Kim Besley of the former Greenham Common Women’s Peace Camp, listed the effects resulting from EM (or ‘soft-kill’) weapons’ use on the US Greenham Common base. These included: vertigo, retinal bleeding, burns, loss of memory, severe headaches, temporary paralysis, faulty speech co-ordination, and a sense of panic in non-panic situations. Guyatt writes: “These symptoms are associated in medical literature with exposure to microwaves.” Microwaves are known to damage vital organs.
Clearly, use of these weapons (by Western governments including British and French) falls largely within the definition of ‘terrorism’. But this activity is not regarded ‘terrorist’ since it is performed by governments.

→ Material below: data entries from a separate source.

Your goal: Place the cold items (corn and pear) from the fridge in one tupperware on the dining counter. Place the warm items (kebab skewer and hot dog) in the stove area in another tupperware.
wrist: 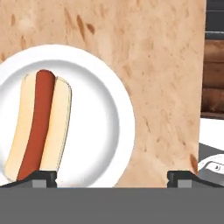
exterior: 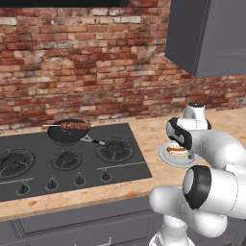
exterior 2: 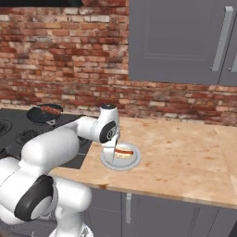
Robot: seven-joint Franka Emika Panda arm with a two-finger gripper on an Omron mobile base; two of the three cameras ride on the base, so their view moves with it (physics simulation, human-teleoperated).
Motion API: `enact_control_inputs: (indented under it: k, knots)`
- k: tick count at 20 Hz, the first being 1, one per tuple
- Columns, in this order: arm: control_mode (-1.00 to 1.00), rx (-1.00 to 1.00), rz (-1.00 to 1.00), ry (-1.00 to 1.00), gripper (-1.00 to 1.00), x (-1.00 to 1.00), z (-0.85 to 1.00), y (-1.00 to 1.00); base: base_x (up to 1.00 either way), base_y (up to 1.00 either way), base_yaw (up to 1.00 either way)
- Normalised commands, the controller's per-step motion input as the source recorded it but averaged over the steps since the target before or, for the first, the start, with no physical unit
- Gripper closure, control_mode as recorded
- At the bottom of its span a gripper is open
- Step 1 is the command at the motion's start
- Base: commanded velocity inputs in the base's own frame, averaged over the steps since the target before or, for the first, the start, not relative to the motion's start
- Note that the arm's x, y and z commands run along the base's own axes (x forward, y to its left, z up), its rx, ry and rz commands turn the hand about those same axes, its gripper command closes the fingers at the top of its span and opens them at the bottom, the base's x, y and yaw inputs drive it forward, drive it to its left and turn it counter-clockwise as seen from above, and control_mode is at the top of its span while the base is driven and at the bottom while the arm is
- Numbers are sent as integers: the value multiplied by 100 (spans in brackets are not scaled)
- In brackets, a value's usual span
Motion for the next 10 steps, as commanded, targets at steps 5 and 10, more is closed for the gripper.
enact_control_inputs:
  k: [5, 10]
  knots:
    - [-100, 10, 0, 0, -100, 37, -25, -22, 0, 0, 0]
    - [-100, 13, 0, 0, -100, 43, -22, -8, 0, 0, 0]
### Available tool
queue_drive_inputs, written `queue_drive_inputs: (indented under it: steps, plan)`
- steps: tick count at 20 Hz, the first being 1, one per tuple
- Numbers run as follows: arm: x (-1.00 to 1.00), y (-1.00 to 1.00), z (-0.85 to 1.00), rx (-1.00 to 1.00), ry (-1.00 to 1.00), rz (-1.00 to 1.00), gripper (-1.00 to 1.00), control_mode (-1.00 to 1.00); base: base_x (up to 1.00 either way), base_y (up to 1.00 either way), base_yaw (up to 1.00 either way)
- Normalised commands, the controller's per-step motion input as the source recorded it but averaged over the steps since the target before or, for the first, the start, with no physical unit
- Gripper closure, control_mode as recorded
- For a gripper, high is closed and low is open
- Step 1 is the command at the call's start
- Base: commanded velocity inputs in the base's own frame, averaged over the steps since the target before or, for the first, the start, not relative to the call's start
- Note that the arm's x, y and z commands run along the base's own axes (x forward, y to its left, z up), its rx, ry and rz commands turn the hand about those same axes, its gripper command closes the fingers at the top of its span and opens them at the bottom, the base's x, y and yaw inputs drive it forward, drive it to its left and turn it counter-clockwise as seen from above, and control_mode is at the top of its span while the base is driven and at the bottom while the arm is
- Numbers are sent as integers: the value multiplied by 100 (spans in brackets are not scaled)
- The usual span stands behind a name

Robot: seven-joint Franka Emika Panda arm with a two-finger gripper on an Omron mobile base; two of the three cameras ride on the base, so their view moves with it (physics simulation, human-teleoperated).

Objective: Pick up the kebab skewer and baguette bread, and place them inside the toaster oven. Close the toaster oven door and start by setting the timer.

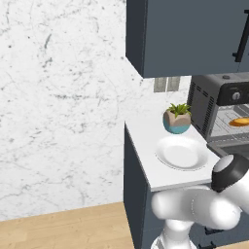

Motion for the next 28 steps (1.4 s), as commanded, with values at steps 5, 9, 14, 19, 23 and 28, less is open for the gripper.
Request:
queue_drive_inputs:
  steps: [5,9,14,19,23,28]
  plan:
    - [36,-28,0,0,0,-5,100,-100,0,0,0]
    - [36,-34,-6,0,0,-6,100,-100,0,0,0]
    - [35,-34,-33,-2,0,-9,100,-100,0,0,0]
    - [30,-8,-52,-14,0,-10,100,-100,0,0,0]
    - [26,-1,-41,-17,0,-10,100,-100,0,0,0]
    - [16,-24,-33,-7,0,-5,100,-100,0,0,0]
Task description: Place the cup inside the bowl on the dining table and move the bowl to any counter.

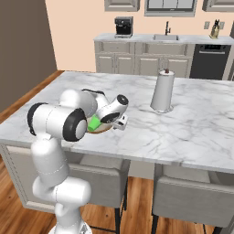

In an attempt to understand the causes of the disenchantment of Muslims in Britain, Fuad Nahdi, editor of Q-magazine, wrote: “The alienation and marginalisation of our young is alarming. The government needs to tackle poverty, exclusion, and discrimination to create a safe Britain.”
The truth of this statement lies in the fact that 68 per cent of Bangladeshis and Pakistanis live below the poverty line. A Labour Force Survey showed them to be two-and-a-half times more likely than whites to be unemployed, and three times more likely to be in low pay.
Nor do they have adequate representation. Noting the small number of Muslim MPs, Dalrymple wrote: “One of Tony Blair’s most senior advisers told me Labour did not take Muslim sentiment seriously as there was as yet no serious lobby for Islam, capable of reacting in a politically coherent manner.”
Addressing these urgent problems may better integrate British Muslims and ease the fears of ‘terrorism’. The disintegration of Iraqi society, with enormous civilian casualties, suggests that a more sophisticated analysis into the causes of the crisis is long overdue, especially in the mainstream media. President Hugo Chavez, also speaking at the UN, quoted President Bush: “Anywhere you look, you hear extremists telling you can escape from poverty and recover your dignity through violence, terror and martyrdom.” He continued, “The imperialists see extremists everywhere. It\’s not that we are extremists. It\’s that the world is waking up. It\’s waking up all over. And people are standing up.” And it is against the terrorism perpetrated by the US and its allies, against Iraqi civilians, not to mention the Lebanese, that the people are standing up against.